Sorting: Calculate Value On-the-Fly vs. Storing Value

My database has the following (simplified) relationship…


comment -||-----0<- review

In the COMMENT table, is information about - you guessed it - the Commenter and the Comment.

In the REVIEW table, is information about how the Reviewer rated the Comment (e.g. Helpful (Y/N), Rating, etc.)

Currently, I have created some PHP Functions which calculate aggregate figures (“% Found Helpful”, “Avg Rating”, etc.) and display them. Unfortunately, these won’t help me with my next challenge…

I would like to expand Sorting to allow users to sort by things like “Most Helpful Comment” and “Avg Rating (Highest-to-Lowest)”.

As far as I can see, there are two approaches I could take…

Option #1: Add a Subquery to my existing Comment query which would calculate the Aggregate Values on-the-fly.

Problem is, this seems “expensive”.

Option #2: Every time a user reviews a Comment, I could calculate the new Aggregate Values and write them to my Comment table.

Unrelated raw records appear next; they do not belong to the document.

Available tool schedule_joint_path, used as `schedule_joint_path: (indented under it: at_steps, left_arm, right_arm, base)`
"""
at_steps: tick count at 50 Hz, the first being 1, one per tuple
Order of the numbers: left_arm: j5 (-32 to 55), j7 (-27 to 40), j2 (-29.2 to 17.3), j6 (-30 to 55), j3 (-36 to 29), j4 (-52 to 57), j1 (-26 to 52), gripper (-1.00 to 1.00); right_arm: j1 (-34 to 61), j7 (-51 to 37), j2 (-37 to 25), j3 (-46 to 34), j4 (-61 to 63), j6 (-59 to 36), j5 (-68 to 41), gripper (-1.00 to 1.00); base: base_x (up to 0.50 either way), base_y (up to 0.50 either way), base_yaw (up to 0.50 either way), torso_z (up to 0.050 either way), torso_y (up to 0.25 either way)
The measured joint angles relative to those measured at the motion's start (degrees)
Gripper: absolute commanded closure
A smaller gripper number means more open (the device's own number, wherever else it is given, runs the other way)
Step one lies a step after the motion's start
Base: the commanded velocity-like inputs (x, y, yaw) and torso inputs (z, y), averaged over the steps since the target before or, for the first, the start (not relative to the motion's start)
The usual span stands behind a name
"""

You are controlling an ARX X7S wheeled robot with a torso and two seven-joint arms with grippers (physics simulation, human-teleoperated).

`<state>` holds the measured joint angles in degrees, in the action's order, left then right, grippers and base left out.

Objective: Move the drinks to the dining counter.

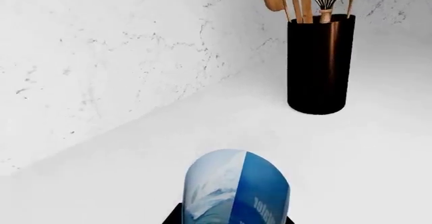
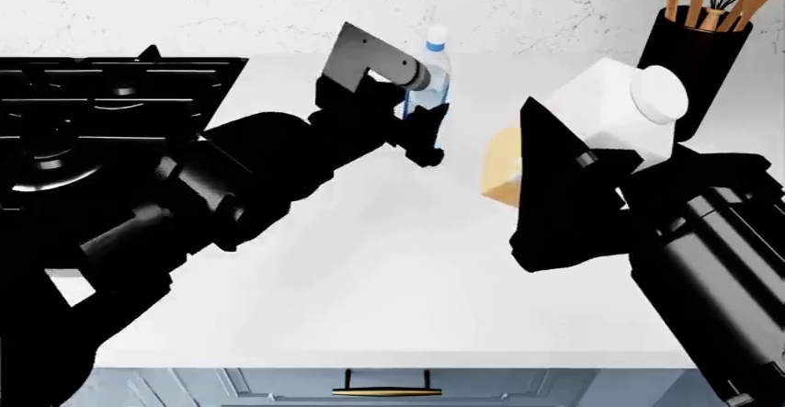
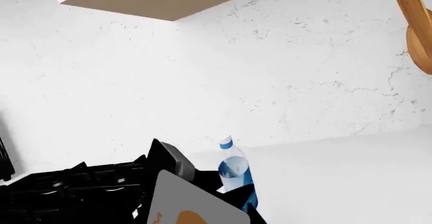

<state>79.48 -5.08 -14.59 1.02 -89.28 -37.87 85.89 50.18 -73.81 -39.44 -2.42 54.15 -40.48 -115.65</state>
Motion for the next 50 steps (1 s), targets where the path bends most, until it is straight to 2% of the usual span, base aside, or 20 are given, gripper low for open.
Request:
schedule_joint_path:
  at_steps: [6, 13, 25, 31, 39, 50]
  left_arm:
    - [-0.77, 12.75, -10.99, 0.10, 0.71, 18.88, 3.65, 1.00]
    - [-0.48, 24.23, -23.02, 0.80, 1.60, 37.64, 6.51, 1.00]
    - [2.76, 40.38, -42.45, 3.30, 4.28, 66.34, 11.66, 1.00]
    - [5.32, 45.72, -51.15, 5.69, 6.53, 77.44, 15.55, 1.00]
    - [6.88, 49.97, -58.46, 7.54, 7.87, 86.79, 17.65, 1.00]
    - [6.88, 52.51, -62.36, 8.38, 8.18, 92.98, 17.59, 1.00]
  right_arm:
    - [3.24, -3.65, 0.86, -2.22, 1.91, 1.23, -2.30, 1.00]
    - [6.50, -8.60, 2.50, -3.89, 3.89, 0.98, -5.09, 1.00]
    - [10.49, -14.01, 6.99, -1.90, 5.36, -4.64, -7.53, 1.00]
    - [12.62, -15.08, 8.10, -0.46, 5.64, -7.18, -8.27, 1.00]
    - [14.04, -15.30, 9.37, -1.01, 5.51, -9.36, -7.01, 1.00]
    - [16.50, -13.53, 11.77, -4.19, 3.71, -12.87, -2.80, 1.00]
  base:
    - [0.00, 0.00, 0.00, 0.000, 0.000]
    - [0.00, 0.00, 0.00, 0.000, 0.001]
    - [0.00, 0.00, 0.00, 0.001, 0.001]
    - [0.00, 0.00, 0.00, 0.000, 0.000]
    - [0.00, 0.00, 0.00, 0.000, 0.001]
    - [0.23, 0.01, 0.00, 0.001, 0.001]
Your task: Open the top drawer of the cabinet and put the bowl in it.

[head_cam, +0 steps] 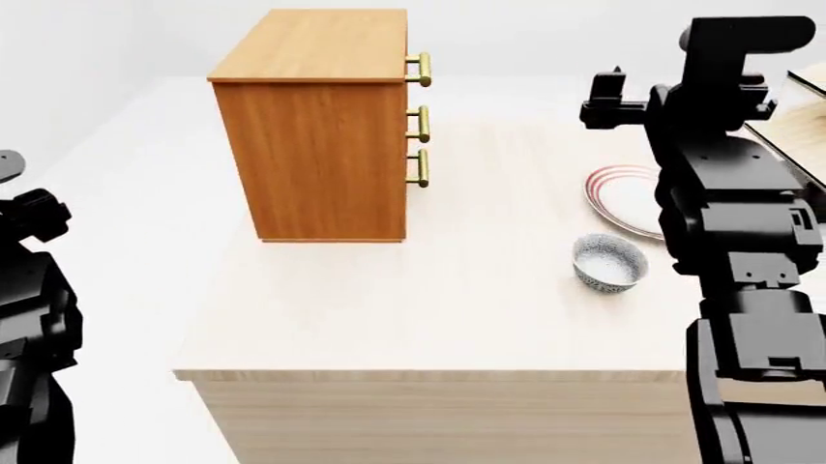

But this also seems “expensive” and it suffers from the fact that I would be storing Calculated Values in my Comments table which seems like a really poor choice.

There could be other ways to do this as well, but this is a problem which I have never encountered before.

Help and suggestions welcome!! :blush:

Sincerely,

Debbie

It depends on the ratio of reads to writes.

Normalising a database means that the calculations get done when you read from the database. The other benefit to this is consistency.

When doing the calculations at this point becomes too expensive is the point at which you undo some of the normalising and start storing the derivative data. This switches the cost from the read to the write (and also opens up the possibility of the data becoming inconsistent).

The closer to holding static data that the database is, the more likely that undoing normalisations will improve efficiency with regard to derivative data by reducing the number of times it gets calculated.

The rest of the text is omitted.